- **AVAILABLE DATA**:
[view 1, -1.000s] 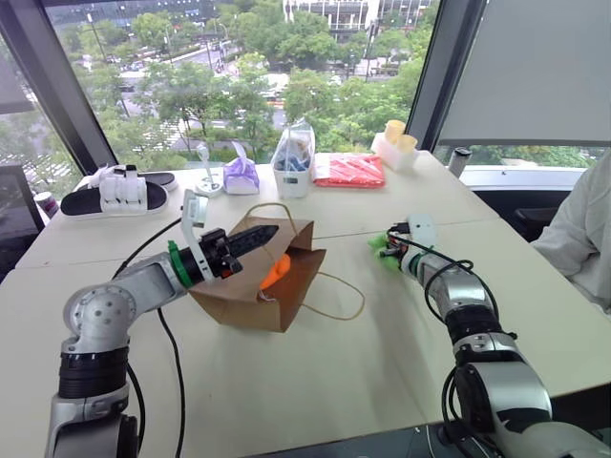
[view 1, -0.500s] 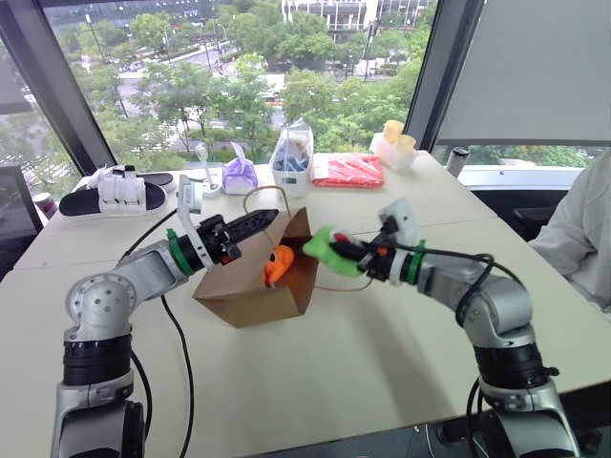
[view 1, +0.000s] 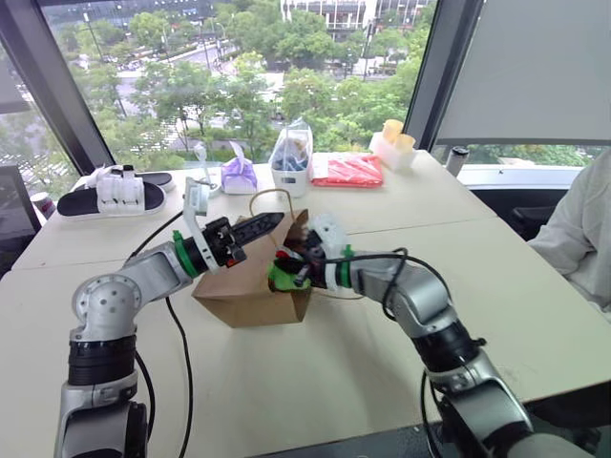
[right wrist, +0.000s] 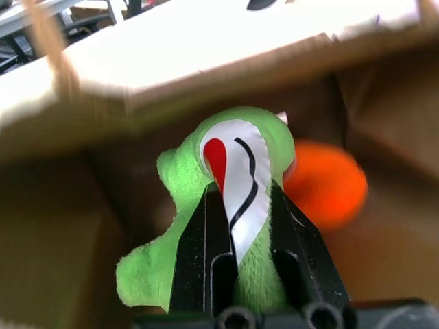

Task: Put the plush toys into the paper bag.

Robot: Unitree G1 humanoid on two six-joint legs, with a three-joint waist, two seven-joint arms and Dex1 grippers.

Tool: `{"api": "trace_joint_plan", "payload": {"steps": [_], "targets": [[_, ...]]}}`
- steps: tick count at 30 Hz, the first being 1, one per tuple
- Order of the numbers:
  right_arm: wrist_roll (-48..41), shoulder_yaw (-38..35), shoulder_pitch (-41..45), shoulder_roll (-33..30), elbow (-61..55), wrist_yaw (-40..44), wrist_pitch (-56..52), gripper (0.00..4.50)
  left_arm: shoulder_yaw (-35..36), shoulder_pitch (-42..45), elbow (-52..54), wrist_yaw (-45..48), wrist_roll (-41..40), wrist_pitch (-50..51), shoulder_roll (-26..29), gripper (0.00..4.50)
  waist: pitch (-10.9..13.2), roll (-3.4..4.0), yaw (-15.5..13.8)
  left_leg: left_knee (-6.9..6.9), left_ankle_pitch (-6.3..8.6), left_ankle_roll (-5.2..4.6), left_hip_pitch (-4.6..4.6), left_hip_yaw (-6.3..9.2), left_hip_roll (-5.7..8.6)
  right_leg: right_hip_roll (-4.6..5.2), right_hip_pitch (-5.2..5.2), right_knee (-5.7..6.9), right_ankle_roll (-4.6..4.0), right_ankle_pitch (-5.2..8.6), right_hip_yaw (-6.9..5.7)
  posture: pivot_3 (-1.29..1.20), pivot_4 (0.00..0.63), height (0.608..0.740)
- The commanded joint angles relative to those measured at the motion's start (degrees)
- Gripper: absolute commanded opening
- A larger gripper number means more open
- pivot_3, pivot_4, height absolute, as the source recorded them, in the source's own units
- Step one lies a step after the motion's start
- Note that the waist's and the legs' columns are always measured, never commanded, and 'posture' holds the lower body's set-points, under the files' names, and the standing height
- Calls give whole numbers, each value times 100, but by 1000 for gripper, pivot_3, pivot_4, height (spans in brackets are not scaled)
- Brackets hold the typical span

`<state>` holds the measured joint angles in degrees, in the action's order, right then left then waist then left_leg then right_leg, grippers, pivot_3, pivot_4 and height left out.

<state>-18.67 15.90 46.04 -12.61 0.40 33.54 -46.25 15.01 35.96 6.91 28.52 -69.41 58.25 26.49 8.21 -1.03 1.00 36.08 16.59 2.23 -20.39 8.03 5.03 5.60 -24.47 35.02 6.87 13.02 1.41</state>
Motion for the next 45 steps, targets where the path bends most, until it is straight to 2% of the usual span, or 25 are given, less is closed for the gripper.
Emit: {"api": "trace_joint_plan", "payload": {"steps": [1,4,7,13,14,26,31,34,40,45], "targets": [[286,209,183,122,184,11,282,27,128,-13,245,-43,-193,-28,-22,0,0,-1,-5,-1,0,0,0,0,0,0,0,0,0,0,0,0,150,740],[488,349,287,199,405,59,477,27,241,-49,204,-148,-301,-67,-56,0,0,-1,-13,1,0,0,-2,2,1,1,0,-1,0,0,0,0,150,740],[793,504,452,257,706,69,787,1215,419,-21,108,-305,-480,-131,-108,0,0,-1,-1,1,0,0,-1,1,1,1,0,0,0,0,0,0,150,740],[969,398,384,132,470,154,908,4329,549,-118,134,-433,-580,-143,-85,0,0,-1,11,-2,0,0,0,1,1,0,-2,1,0,0,-1,0,150,740],[980,379,367,95,402,163,889,4426,569,-128,132,-445,-582,-143,-87,0,0,-1,9,-2,0,0,0,1,1,0,-2,1,0,0,-1,0,150,740],[275,-572,45,-316,-1068,281,-90,4426,695,-183,21,-545,-618,-249,-104,0,-1,-1,-16,0,0,0,-2,1,1,0,-1,0,0,0,0,0,150,740],[11,-1558,-562,-861,-1621,-45,-673,4426,733,-205,55,-546,-638,-239,-72,0,-1,-2,-44,1,1,-2,-3,2,2,2,2,-4,0,0,-1,0,150,740],[452,-1613,-1104,-1310,-1695,-387,-397,4426,754,-239,57,-514,-648,-223,-27,0,-3,-5,-49,2,2,-3,-3,1,4,3,5,-6,0,0,-1,0,150,740],[-122,-2873,-1553,-439,-2285,-1475,-1644,4426,708,-281,54,-453,-635,-199,9,0,-2,-3,7,-7,1,-2,3,-15,-4,-3,-5,-3,-1,0,2,0,150,740],[-1185,-4339,-1522,955,-2777,-1896,-3411,4426,664,-265,17,-404,-597,-202,1,0,-2,-3,-36,-1,1,-2,1,-4,-6,-2,1,-3,-1,0,1,0,150,740]]}}
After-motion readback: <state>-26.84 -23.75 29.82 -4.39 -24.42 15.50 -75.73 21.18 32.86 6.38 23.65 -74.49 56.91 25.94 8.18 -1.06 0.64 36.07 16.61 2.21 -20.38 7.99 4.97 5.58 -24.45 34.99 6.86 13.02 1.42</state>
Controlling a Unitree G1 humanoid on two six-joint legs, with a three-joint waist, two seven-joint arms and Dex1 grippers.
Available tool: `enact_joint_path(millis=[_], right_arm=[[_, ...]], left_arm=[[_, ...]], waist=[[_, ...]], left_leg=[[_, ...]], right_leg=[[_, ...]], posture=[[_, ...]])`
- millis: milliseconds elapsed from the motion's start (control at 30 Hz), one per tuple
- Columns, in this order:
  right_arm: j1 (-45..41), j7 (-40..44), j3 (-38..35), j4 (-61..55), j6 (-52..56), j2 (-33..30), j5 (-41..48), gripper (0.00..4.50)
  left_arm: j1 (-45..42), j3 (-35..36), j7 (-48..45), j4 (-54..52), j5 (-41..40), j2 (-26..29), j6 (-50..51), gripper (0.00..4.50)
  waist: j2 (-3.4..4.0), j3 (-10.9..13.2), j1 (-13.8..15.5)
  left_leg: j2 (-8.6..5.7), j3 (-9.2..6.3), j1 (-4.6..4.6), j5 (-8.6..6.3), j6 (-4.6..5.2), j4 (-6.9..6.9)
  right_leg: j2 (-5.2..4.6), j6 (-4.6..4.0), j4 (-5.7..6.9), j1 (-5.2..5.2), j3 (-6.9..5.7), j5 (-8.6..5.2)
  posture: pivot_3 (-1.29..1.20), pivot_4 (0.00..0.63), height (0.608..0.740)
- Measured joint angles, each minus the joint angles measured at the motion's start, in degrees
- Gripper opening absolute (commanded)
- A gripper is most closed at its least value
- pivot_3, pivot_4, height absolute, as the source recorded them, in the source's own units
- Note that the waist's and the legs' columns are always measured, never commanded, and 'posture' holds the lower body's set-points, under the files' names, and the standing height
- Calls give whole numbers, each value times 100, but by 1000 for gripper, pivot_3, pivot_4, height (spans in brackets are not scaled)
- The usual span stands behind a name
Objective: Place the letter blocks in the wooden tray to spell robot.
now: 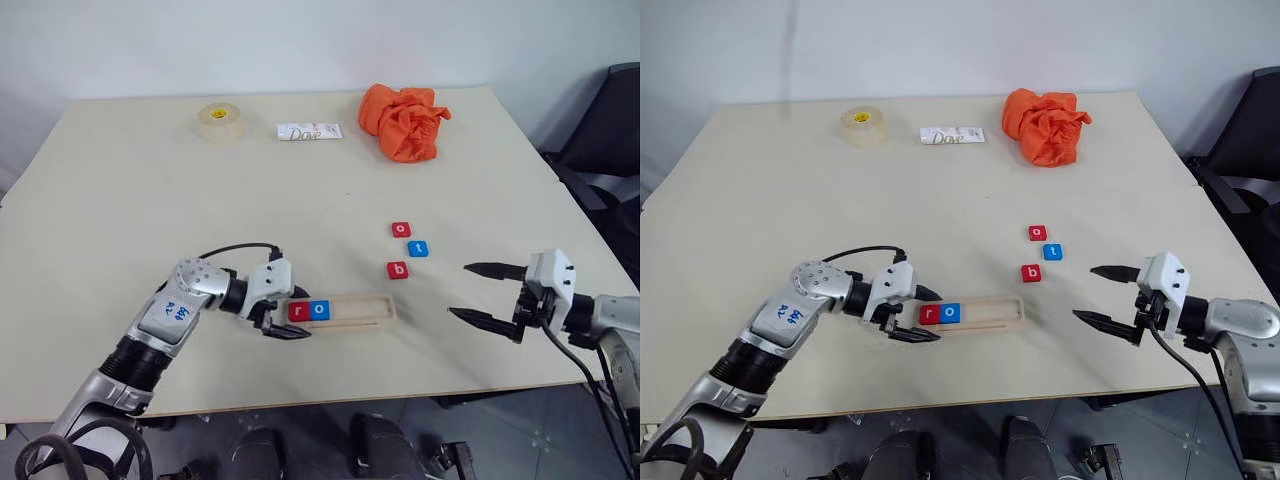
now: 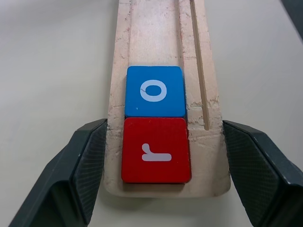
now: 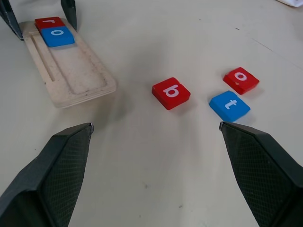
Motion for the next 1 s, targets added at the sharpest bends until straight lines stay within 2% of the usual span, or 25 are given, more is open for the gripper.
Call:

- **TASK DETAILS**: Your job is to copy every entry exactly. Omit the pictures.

- **SOLVED PROBLEM**:
[view 1, -1.000s] 
[view 1, -0.500s] 
[view 1, +0.000s] 
[right wrist, +0.000s] 

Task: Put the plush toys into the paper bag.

Robot: Unitree G1 humanoid on two six-joint legs, with a three-joint waist, two seven-joint arms and Dex1 grippers.

Tool: `{"api": "trace_joint_plan", "payload": {"steps": [_], "targets": [[_, ...]]}}`
- steps: tick count at 30 Hz, the first being 1, one per tuple
- Order of the numbers:
  right_arm: wrist_roll (-48..41), shoulder_yaw (-38..35), shoulder_pitch (-41..45), shoulder_roll (-33..30), elbow (-61..55), wrist_yaw (-40..44), wrist_pitch (-56..52), gripper (0.00..4.50)
  left_arm: shoulder_yaw (-35..36), shoulder_pitch (-42..45), elbow (-52..54), wrist_yaw (-45..48), wrist_roll (-41..40), wrist_pitch (-50..51), shoulder_roll (-26..29), gripper (0.00..4.50)
  waist: pitch (-10.9..13.2), roll (-3.4..4.0), yaw (-15.5..13.8)
  left_leg: left_knee (-6.9..6.9), left_ankle_pitch (-6.3..8.6), left_ankle_roll (-5.2..4.6), left_hip_pitch (-4.6..4.6), left_hip_yaw (-6.3..9.2), left_hip_roll (-5.7..8.6)
  right_leg: right_hip_roll (-4.6..5.2), right_hip_pitch (-5.2..5.2), right_knee (-5.7..6.9), right_ankle_roll (-4.6..4.0), right_ankle_pitch (-5.2..8.6), right_hip_yaw (-6.9..5.7)
  posture: pivot_3 (-1.29..1.20), pivot_4 (0.00..0.63), height (0.608..0.740)
- The commanded joint angles relative to those measured at the motion's start (degrees)
- Gripper: absolute commanded opening
- A larger gripper number means more open
- pivot_3, pivot_4, height absolute, as the source recorded them, in the source's own units
- Step one lies a step after the motion's start
- Note that the waist's and the legs' columns are always measured, never commanded, and 'posture' holds the lower body's set-points, under the files' names, and the standing height
- Calls give whole numbers, each value times 100, but by 1000 for gripper, pivot_3, pivot_4, height (spans in brackets are not scaled)
- Brackets hold the typical span

`<state>` holds the measured joint angles in degrees, in the action's order, right then left then waist then left_leg then right_leg, grippers, pivot_3, pivot_4 and height left out.

<state>-18.67 15.90 46.04 -12.61 0.40 33.54 -46.25 15.01 35.96 6.91 28.52 -69.41 58.25 26.49 8.21 -1.03 1.00 36.08 16.59 2.23 -20.39 8.03 5.03 5.60 -24.47 35.02 6.87 13.02 1.41</state>
Motion for the next 45 steps, targets where the path bends most, until it is straight to 2% of the usual span, or 25 are given, less is closed for the gripper.
Emit: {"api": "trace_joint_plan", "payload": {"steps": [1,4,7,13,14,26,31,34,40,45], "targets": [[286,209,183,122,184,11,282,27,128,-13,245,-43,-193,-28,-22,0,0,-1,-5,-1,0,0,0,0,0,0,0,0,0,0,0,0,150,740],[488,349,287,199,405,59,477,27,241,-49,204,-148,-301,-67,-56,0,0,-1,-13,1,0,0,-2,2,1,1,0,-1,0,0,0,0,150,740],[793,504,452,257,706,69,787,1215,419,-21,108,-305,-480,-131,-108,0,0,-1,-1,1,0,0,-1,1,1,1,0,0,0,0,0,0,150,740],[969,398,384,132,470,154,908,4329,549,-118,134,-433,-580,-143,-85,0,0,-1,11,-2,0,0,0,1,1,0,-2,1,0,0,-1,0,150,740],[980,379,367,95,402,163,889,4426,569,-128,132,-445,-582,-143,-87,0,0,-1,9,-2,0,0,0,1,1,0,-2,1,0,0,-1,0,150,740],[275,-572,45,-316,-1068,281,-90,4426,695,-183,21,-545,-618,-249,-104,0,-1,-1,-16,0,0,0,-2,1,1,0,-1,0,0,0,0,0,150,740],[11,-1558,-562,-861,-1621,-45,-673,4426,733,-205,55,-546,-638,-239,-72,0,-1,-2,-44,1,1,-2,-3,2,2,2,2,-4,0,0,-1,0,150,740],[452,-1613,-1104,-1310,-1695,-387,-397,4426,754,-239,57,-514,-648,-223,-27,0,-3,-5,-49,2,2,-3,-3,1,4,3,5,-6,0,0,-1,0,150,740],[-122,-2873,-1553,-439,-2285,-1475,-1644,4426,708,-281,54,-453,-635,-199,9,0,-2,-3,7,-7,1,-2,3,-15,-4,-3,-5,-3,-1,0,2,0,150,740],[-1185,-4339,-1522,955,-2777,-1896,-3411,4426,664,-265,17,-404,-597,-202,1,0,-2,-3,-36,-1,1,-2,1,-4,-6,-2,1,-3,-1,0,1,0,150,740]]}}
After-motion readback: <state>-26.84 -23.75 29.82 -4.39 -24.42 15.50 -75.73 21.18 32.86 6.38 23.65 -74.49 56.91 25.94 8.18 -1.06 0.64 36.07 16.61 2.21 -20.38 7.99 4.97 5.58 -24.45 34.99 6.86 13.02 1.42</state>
Controlling a Unitree G1 humanoid on two six-joint legs, with a three-joint waist, two seven-joint arms and Dex1 grippers.
Available tool: `enact_joint_path(millis=[_], right_arm=[[_, ...]], left_arm=[[_, ...]], waist=[[_, ...]], left_leg=[[_, ...]], right_leg=[[_, ...]], posture=[[_, ...]])`
- millis: milliseconds elapsed from the motion's start (control at 30 Hz), one per tuple
- Columns, in this order:
  right_arm: j1 (-45..41), j7 (-40..44), j3 (-38..35), j4 (-61..55), j6 (-52..56), j2 (-33..30), j5 (-41..48), gripper (0.00..4.50)
  left_arm: j1 (-45..42), j3 (-35..36), j7 (-48..45), j4 (-54..52), j5 (-41..40), j2 (-26..29), j6 (-50..51), gripper (0.00..4.50)
  waist: j2 (-3.4..4.0), j3 (-10.9..13.2), j1 (-13.8..15.5)
  left_leg: j2 (-8.6..5.7), j3 (-9.2..6.3), j1 (-4.6..4.6), j5 (-8.6..6.3), j6 (-4.6..5.2), j4 (-6.9..6.9)
  right_leg: j2 (-5.2..4.6), j6 (-4.6..4.0), j4 (-5.7..6.9), j1 (-5.2..5.2), j3 (-6.9..5.7), j5 (-8.6..5.2)
  posture: pivot_3 (-1.29..1.20), pivot_4 (0.00..0.63), height (0.608..0.740)
- Measured joint angles, each minus the joint angles measured at the motion's start, in degrees
- Gripper opening absolute (commanded)
- A gripper is most closed at its least value
- pivot_3, pivot_4, height absolute, as the source recorded them, in the source's own units
- Note that the waist's and the legs' columns are always measured, never commanded, and 'posture' holds the lower body's set-points, under the files' names, and the standing height
- Calls give whole numbers, each value times 100, but by 1000 for gripper, pivot_3, pivot_4, height (spans in brackets are not scaled)
- The usual span stands behind a name
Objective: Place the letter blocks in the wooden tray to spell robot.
now: 
now: 
now: 
Motion for the next 1 s, targets added at the sharpest bends until straight lines stay within 2% of the usual span, or 25 are given, more is open for the gripper.
Call:

Work on the exercise is now concluded.